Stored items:
=-=-=-=-=

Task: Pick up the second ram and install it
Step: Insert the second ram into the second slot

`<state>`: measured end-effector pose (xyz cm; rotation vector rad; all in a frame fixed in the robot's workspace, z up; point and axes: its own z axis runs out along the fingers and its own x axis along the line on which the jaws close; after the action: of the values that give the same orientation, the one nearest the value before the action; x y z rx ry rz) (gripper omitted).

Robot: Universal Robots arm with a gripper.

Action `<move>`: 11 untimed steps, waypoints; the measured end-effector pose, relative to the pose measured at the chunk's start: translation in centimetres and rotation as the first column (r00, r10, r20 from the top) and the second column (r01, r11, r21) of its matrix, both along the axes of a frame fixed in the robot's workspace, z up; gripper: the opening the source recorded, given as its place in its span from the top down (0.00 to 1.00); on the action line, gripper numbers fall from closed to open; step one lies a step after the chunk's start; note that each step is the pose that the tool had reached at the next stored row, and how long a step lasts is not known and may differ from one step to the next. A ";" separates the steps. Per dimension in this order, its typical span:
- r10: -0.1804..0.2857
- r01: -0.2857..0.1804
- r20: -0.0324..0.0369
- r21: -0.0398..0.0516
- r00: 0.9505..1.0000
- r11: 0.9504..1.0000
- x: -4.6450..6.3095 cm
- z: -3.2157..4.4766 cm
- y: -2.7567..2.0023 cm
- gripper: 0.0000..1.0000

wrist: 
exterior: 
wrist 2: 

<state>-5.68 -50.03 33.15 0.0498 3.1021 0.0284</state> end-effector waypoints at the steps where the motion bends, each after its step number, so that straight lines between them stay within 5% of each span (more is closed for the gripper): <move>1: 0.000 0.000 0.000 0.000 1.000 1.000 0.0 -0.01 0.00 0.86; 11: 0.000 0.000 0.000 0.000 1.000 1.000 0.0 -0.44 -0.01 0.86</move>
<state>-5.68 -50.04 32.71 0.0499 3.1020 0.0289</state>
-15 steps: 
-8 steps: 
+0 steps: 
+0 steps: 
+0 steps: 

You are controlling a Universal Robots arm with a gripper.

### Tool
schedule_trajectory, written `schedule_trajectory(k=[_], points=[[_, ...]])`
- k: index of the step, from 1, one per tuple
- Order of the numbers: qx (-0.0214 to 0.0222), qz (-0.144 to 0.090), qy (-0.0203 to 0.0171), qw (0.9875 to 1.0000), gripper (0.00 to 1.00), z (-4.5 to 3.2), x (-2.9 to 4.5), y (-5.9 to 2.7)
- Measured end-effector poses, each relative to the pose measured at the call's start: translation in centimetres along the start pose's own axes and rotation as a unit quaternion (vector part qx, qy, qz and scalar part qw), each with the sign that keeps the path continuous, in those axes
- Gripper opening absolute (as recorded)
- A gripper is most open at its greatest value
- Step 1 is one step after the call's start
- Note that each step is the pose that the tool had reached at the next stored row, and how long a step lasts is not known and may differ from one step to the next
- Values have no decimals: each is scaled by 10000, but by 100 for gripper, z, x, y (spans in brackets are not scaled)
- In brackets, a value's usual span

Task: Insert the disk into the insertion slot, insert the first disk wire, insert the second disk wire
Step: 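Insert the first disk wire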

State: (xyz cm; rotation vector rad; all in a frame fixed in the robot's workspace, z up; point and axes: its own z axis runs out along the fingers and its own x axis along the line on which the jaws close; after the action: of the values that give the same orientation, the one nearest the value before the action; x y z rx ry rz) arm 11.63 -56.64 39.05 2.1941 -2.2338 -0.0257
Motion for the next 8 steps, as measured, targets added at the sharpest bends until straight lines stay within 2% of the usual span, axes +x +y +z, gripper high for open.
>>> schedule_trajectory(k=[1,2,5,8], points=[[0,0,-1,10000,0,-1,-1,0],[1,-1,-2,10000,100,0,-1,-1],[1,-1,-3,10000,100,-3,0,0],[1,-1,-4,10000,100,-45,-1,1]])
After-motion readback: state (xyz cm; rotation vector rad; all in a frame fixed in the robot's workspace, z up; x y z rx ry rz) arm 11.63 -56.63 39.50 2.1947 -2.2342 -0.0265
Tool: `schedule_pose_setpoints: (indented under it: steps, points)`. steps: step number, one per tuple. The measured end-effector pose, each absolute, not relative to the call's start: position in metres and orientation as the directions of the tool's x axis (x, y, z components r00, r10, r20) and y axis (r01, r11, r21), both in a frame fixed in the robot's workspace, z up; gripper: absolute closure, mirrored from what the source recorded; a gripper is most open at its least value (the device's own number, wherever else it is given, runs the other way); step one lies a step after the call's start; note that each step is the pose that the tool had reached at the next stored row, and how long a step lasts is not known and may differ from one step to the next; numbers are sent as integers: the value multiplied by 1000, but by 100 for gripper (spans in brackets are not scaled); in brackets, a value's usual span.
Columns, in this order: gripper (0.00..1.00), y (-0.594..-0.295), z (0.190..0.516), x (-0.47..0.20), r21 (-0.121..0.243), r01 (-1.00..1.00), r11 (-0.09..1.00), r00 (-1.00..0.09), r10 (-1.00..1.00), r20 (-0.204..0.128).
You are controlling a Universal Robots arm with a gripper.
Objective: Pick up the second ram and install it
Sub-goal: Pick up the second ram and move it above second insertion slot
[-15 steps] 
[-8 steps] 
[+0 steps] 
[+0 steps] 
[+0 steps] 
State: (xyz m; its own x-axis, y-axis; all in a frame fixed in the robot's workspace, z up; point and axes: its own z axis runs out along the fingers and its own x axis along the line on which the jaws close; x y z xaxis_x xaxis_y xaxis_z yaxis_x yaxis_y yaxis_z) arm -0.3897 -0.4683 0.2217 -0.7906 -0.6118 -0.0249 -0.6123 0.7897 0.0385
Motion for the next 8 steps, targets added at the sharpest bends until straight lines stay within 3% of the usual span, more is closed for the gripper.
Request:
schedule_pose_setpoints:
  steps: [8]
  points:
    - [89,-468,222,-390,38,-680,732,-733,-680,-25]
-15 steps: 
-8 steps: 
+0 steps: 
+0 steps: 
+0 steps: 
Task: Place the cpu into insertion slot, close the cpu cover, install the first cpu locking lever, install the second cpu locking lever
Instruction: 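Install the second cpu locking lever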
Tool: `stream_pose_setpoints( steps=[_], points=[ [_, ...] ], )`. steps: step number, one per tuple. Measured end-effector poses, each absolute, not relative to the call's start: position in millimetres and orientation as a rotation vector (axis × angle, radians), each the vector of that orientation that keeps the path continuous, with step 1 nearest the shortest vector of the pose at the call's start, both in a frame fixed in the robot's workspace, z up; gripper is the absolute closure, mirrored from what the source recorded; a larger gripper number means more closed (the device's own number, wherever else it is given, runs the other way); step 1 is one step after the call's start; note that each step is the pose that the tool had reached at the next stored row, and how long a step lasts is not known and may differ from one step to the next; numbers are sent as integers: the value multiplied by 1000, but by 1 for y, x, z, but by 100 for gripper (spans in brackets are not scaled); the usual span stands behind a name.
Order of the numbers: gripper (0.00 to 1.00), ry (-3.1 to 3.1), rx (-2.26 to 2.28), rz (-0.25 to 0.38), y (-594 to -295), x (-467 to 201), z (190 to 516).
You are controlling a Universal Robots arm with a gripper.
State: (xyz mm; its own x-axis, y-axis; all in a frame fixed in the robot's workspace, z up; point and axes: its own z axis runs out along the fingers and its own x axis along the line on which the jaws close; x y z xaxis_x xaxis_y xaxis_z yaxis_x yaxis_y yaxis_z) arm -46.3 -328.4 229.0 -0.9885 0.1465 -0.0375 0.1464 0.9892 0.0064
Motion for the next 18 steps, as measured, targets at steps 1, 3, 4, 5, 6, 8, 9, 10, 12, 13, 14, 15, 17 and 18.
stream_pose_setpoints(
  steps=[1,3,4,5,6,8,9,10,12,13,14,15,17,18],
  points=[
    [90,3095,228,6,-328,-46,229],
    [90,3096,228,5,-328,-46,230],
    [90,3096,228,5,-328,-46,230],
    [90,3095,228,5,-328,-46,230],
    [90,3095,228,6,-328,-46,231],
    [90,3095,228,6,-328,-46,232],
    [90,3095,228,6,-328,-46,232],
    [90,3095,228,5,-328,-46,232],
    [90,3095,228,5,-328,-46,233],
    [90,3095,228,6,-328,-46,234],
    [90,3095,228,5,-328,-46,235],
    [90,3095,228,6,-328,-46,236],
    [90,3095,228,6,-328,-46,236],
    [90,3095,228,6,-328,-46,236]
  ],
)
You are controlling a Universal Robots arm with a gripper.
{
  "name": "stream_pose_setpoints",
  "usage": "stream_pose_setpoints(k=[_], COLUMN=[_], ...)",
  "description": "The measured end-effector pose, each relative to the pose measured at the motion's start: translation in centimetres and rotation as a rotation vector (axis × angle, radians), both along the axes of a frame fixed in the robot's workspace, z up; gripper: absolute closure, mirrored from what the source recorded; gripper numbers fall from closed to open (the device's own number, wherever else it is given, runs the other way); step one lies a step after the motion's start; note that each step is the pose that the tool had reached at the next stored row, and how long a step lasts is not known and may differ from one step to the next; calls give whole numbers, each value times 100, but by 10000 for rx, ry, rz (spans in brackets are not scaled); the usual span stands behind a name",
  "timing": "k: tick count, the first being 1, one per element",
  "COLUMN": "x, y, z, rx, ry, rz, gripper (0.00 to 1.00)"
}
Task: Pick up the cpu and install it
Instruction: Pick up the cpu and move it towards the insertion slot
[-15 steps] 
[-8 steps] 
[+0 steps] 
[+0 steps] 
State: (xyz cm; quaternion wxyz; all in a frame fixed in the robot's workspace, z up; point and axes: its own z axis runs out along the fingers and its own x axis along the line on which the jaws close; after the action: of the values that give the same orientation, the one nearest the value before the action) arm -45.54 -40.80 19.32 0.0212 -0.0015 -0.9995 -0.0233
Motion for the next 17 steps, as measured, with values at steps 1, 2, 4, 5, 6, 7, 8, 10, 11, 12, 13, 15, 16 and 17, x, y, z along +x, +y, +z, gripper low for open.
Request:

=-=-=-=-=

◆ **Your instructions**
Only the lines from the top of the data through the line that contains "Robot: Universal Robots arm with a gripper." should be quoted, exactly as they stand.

◆ **Exercise output**
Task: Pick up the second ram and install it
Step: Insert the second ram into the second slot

`<state>`: measured end-effector pose (xyz cm; rotation vector rad; all in a frame fixed in the robot's workspace, z up; point and axes: its own z axis runs out along the fingers and its own x axis along the line on which the jaws close; after the action: of the values that give the same orientation, the one nearest the value before the action; x y z rx ry rz) (gripper omitted).

Robot: Universal Robots arm with a gripper.

The requested output has now been given in full.